What you have to do: For every line of the material below, check for the string "left" and return the line if it is there.

Given data:
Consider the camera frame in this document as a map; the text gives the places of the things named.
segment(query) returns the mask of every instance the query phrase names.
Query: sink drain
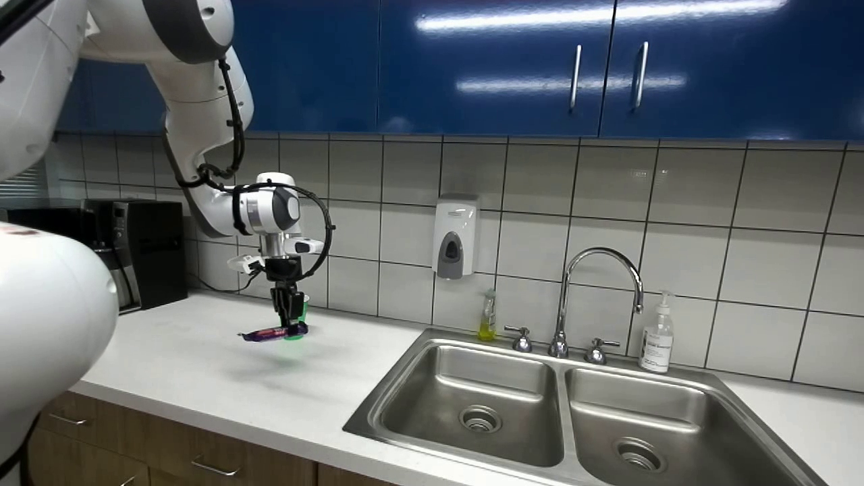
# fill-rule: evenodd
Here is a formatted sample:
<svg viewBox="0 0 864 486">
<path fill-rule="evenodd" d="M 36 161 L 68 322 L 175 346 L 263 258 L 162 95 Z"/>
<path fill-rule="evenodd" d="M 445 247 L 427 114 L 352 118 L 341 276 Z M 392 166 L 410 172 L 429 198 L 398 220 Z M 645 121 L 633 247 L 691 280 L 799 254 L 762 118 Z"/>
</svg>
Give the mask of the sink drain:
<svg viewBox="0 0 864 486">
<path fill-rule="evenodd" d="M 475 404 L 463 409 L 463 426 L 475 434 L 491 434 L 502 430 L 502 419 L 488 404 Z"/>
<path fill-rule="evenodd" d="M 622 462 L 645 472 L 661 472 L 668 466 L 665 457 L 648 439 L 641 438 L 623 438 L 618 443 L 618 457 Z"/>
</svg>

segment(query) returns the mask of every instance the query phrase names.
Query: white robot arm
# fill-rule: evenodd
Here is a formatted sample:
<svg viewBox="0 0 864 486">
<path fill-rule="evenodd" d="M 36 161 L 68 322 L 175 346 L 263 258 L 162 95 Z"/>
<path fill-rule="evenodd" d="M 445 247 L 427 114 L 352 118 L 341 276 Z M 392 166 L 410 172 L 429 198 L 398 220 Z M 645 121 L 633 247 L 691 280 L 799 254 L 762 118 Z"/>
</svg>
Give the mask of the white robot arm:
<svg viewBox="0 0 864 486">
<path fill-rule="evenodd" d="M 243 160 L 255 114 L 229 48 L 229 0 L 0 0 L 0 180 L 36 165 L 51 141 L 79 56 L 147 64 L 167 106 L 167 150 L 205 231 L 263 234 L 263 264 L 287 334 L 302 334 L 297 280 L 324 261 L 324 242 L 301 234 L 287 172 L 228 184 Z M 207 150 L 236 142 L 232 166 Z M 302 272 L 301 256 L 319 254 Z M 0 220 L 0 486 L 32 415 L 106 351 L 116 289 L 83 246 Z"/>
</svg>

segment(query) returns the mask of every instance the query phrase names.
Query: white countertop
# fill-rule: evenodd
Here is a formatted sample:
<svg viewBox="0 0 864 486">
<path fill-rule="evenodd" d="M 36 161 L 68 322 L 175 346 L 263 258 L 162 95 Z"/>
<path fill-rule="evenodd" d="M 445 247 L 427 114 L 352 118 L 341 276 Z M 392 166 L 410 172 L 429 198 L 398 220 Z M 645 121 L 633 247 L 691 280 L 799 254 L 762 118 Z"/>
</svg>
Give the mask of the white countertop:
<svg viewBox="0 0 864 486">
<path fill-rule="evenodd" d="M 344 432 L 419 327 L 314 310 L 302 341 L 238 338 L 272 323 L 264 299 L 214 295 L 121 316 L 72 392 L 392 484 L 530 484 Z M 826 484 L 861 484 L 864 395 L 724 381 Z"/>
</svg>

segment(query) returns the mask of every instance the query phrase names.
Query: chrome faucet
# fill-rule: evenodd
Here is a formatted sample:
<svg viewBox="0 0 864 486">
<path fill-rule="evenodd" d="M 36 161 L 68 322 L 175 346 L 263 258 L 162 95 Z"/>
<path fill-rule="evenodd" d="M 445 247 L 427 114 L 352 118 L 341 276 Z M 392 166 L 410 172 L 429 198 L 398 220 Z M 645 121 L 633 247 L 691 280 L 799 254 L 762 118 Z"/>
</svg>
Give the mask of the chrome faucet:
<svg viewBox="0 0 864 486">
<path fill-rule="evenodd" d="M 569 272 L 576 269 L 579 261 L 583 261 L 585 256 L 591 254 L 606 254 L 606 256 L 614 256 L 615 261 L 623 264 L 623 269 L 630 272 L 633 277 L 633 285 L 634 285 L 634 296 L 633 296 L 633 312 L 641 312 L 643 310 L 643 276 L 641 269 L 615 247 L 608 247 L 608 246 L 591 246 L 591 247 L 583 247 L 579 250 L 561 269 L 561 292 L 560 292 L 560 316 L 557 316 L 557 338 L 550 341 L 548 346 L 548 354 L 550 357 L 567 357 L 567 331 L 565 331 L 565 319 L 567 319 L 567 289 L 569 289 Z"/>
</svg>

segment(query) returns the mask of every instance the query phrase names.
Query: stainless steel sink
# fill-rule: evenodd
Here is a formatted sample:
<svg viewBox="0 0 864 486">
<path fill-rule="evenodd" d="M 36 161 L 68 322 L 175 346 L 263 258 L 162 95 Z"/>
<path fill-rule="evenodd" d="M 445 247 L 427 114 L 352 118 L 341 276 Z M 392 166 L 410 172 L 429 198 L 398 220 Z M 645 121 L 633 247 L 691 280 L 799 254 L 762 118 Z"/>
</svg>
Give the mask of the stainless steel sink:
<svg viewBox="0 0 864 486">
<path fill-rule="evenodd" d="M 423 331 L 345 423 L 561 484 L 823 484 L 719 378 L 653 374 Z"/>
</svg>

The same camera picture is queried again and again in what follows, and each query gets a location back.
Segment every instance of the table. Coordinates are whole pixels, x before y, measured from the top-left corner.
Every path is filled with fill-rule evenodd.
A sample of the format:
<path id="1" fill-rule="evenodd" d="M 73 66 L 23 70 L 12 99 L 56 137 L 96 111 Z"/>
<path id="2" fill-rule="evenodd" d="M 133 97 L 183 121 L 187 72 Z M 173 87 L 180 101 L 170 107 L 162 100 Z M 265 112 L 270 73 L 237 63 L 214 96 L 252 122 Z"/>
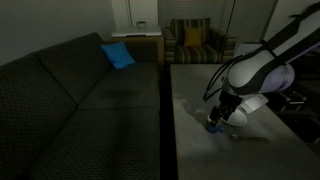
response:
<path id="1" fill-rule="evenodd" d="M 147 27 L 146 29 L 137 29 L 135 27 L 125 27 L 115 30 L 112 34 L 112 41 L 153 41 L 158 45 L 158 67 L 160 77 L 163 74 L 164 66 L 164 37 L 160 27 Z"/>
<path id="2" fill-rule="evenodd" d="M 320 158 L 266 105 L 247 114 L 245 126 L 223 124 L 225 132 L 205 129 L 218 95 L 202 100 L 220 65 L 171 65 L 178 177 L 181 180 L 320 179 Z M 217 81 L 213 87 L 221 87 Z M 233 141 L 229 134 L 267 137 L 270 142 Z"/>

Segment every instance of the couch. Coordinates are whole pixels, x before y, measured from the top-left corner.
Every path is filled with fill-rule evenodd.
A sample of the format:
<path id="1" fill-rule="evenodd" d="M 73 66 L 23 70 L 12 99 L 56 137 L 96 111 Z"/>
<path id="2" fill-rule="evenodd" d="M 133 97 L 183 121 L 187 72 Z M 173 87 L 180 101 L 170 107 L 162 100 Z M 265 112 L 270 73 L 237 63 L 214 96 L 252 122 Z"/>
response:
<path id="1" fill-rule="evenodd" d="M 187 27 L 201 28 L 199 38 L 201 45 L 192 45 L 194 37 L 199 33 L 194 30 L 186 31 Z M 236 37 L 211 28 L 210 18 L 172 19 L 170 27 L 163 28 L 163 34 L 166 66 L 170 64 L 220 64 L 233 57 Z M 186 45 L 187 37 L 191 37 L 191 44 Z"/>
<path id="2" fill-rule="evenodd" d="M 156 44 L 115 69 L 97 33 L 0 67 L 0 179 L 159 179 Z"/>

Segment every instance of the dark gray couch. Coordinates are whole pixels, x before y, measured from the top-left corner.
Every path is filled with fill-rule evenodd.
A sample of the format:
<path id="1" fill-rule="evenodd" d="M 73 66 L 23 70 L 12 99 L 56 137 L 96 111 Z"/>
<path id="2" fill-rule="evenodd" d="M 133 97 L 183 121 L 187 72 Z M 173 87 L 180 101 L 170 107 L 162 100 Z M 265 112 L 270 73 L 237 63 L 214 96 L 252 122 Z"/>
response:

---

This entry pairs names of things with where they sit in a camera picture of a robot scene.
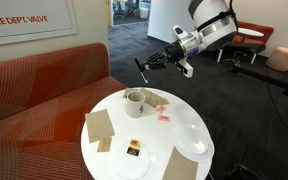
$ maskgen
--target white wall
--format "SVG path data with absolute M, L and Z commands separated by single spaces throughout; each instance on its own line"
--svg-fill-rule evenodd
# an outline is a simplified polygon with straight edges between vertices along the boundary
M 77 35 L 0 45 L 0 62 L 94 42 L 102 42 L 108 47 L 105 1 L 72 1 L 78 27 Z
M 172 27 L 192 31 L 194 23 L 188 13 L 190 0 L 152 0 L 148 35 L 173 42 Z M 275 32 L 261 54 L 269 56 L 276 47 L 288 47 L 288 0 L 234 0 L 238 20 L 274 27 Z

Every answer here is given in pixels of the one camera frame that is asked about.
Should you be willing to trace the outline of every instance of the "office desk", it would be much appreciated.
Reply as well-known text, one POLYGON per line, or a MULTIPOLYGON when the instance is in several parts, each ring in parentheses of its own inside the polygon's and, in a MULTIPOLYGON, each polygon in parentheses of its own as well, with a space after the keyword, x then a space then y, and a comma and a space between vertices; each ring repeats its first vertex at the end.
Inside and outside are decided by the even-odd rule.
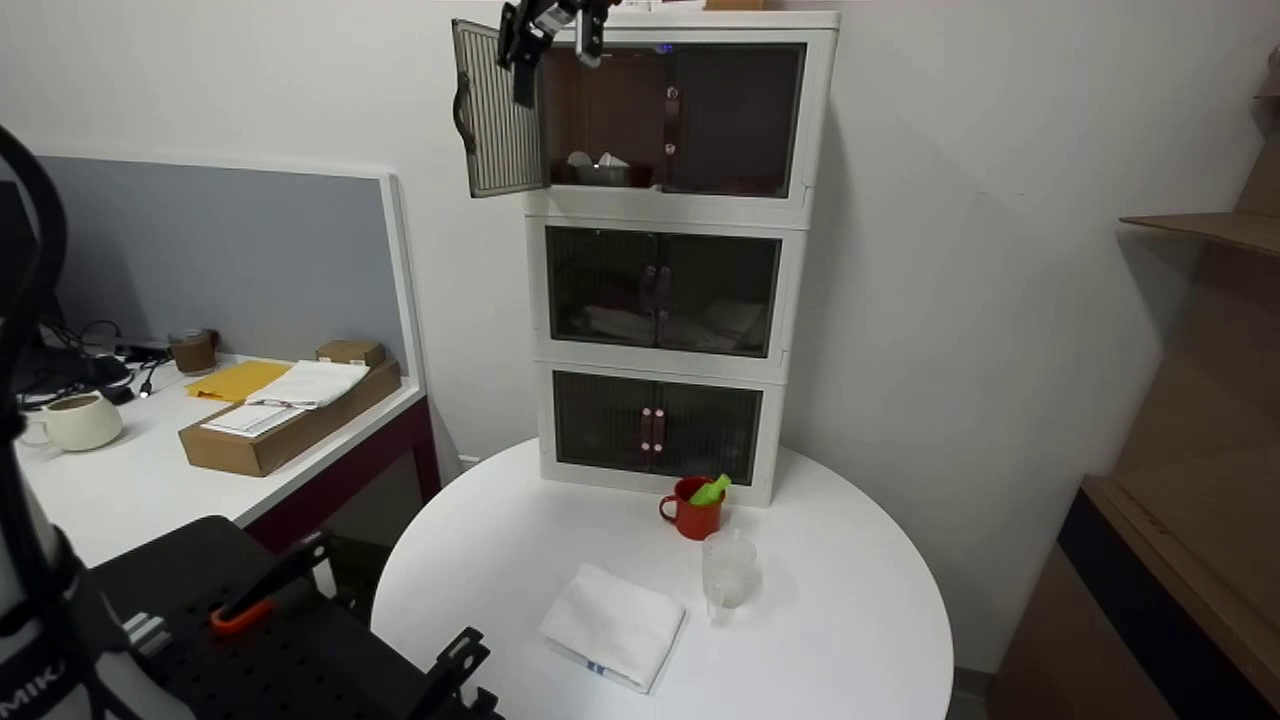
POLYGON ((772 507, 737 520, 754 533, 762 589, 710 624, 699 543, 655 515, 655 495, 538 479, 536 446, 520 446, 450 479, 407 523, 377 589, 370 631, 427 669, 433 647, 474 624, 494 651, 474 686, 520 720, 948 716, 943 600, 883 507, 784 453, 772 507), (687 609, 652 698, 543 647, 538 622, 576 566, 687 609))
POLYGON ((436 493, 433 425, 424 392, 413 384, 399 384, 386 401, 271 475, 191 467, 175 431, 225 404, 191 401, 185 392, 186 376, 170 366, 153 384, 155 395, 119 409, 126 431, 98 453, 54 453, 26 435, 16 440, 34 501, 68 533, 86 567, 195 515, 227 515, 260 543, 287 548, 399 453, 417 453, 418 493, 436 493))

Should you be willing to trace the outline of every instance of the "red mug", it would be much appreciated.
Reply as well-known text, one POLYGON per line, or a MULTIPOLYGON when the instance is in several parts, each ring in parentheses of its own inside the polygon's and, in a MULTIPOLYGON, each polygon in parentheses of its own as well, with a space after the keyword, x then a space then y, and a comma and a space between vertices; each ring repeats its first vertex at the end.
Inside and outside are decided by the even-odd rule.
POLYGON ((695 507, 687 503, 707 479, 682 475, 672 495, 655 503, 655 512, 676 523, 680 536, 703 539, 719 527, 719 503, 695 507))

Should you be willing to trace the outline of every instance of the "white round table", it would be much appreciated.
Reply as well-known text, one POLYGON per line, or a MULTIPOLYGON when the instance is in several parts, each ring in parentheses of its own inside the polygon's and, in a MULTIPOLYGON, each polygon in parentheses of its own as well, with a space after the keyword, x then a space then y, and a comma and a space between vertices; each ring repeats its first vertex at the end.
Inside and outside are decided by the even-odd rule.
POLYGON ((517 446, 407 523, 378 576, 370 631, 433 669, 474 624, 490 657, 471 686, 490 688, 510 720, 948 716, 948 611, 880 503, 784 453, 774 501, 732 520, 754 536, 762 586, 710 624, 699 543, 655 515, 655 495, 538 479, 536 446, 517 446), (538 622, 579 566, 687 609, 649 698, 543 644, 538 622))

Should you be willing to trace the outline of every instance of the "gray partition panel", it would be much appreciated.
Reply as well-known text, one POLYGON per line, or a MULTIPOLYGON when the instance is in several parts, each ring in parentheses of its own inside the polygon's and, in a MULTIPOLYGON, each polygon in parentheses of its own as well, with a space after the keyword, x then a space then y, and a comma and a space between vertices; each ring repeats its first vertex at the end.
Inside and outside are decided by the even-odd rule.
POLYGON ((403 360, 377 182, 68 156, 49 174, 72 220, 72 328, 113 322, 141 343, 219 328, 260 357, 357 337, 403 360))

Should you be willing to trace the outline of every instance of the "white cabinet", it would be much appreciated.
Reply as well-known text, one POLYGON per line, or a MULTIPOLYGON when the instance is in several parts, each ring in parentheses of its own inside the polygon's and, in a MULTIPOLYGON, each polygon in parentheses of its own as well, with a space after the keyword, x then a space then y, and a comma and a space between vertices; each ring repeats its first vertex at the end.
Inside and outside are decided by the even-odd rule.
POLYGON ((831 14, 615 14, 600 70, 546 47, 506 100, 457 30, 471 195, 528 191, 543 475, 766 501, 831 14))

--

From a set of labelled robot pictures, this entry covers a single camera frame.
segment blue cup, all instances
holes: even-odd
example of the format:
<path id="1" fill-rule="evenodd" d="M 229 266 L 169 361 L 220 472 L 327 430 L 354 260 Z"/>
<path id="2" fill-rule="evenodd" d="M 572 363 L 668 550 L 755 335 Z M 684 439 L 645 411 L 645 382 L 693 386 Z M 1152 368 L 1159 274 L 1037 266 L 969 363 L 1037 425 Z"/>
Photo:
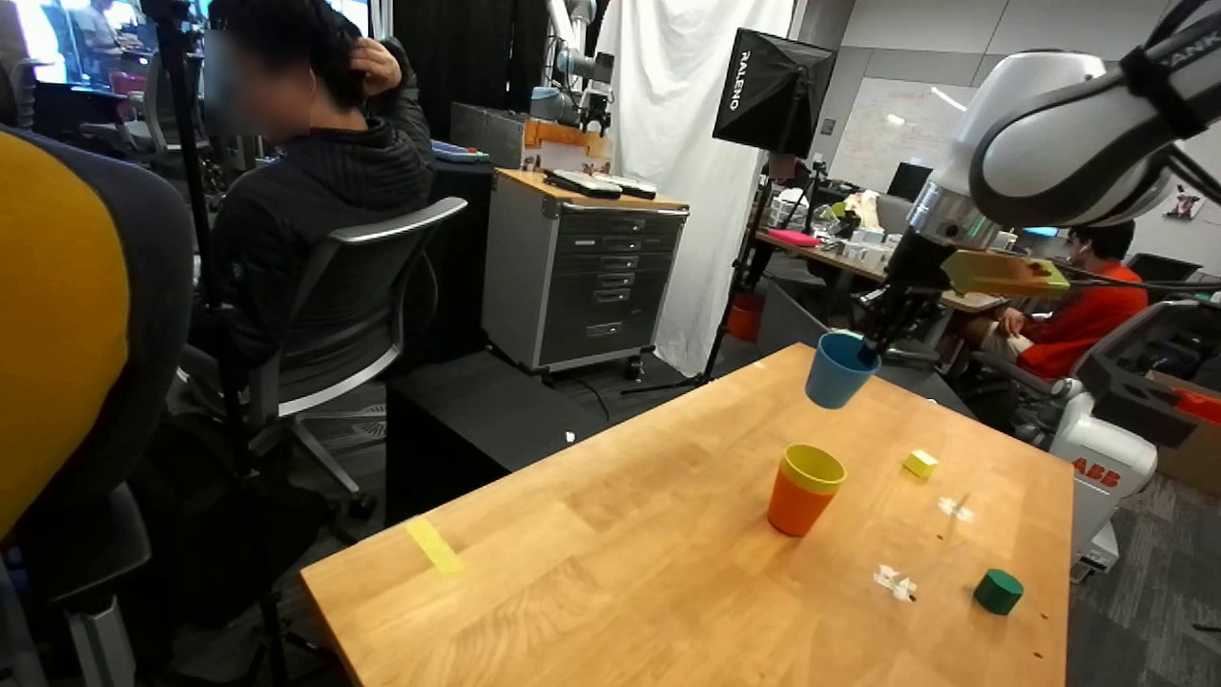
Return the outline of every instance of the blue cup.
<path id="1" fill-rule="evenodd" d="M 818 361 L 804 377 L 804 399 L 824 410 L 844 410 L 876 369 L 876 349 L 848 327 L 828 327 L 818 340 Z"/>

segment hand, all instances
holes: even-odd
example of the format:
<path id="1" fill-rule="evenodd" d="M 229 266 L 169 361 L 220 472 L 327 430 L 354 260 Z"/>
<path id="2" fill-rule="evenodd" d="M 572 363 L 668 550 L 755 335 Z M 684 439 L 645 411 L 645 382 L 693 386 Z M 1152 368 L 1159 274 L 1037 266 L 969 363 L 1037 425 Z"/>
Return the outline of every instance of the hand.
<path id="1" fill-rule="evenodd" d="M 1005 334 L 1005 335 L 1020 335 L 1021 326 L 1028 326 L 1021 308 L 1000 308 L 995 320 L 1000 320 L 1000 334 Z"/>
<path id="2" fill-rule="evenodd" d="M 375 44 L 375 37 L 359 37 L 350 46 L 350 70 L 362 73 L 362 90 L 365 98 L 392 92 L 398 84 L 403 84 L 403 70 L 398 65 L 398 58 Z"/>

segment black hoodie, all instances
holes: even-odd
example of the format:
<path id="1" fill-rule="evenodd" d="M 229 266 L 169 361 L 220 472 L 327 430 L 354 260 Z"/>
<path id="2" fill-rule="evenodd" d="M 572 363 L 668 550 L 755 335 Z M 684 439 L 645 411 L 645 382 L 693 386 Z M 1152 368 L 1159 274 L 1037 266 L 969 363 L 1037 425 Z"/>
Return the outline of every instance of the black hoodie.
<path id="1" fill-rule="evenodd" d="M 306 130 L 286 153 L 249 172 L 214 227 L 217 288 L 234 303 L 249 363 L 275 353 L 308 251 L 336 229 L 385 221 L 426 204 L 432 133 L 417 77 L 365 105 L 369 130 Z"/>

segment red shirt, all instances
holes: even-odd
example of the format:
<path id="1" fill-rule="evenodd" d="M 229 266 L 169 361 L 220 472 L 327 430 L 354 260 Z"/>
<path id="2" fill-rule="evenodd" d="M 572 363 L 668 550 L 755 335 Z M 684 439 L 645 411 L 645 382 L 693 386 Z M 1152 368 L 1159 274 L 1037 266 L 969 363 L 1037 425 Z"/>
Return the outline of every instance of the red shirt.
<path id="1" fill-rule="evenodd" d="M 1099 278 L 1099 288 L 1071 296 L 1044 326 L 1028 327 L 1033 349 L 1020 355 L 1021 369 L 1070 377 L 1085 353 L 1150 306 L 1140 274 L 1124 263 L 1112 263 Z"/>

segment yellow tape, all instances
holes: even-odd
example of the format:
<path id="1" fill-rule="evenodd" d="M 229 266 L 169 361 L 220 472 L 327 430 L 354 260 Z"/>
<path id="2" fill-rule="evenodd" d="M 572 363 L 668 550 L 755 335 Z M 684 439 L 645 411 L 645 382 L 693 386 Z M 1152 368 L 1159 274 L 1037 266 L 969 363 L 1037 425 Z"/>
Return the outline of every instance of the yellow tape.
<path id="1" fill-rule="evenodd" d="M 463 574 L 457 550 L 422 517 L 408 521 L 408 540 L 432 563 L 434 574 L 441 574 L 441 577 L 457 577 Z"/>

Exercise solution:
Segment every instance of the table. Coordinates are whole pixels, x before y, measured from the top-left corner.
Segment every instance of the couch. Coordinates are whole pixels, x before y, measured from the top-left corner.
Segment every instance of the dark gray couch. Coordinates are whole pixels, x before y, measured from the top-left corner.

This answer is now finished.